Work required:
Output exactly the lines below, starting with the line that has "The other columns" and going on through the line that has "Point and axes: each", both included, and no other lines.

Recorded information:

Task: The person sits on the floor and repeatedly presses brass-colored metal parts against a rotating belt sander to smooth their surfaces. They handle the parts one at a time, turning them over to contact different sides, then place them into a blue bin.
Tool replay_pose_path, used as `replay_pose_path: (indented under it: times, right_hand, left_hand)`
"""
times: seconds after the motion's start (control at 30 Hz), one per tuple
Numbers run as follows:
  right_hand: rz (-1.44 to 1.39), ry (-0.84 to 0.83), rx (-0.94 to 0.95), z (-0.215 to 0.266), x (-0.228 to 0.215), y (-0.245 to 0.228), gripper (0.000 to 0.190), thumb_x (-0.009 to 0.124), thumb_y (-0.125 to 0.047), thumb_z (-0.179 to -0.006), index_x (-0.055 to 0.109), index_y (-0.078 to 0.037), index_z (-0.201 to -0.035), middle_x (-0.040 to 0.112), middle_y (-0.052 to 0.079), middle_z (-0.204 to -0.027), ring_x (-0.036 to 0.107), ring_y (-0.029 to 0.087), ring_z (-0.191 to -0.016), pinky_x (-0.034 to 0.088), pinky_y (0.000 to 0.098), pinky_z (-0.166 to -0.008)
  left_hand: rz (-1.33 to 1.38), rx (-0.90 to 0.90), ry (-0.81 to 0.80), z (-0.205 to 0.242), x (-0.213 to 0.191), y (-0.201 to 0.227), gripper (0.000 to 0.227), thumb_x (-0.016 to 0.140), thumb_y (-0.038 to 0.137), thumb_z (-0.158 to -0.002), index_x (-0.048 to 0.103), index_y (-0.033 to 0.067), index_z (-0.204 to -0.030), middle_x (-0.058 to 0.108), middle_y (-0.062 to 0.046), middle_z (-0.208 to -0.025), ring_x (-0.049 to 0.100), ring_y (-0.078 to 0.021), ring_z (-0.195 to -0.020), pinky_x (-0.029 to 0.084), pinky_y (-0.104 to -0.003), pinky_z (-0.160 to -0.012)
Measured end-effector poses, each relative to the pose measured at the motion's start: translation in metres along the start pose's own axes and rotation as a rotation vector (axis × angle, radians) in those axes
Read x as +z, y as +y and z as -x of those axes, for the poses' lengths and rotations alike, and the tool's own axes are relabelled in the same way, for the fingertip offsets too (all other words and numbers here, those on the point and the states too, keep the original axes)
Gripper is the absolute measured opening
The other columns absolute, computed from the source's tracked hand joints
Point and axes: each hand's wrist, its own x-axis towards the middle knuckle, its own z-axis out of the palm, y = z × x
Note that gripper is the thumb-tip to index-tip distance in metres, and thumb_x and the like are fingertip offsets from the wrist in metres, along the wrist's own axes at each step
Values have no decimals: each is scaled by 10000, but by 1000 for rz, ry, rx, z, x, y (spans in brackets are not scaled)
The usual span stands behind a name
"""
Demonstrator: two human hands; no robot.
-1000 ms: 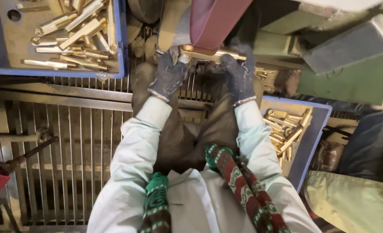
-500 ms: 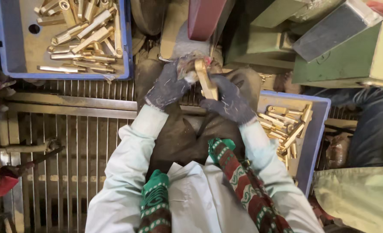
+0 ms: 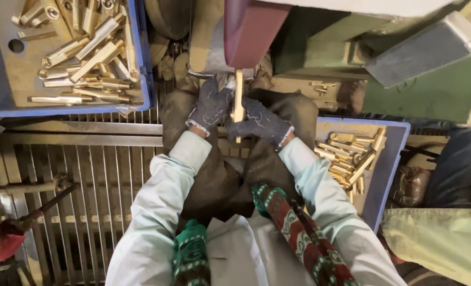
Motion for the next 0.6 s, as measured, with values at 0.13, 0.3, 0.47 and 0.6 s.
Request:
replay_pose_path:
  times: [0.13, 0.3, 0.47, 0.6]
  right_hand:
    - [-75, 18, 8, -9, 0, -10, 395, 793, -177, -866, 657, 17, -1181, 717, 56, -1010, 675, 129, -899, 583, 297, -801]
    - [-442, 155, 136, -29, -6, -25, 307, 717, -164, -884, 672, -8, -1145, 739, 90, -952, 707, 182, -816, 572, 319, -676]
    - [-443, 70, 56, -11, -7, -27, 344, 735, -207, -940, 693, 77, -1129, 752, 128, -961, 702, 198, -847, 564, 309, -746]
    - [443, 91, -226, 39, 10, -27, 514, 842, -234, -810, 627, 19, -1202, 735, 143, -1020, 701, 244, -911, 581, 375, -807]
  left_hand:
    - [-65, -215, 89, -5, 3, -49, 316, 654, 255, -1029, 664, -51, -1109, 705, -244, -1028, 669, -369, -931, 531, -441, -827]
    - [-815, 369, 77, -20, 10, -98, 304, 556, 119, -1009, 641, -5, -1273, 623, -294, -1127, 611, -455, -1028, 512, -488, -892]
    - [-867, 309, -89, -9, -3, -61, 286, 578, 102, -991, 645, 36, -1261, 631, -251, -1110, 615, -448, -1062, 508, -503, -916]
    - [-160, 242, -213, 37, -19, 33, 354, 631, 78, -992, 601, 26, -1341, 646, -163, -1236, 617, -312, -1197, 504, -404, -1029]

Output for this exercise:
The other columns absolute, computed from the source's tracked hand joints
Point and axes: each hand's wrist, its own x-axis towards the middle knuckle, its own z-axis out of the palm, y = z × x

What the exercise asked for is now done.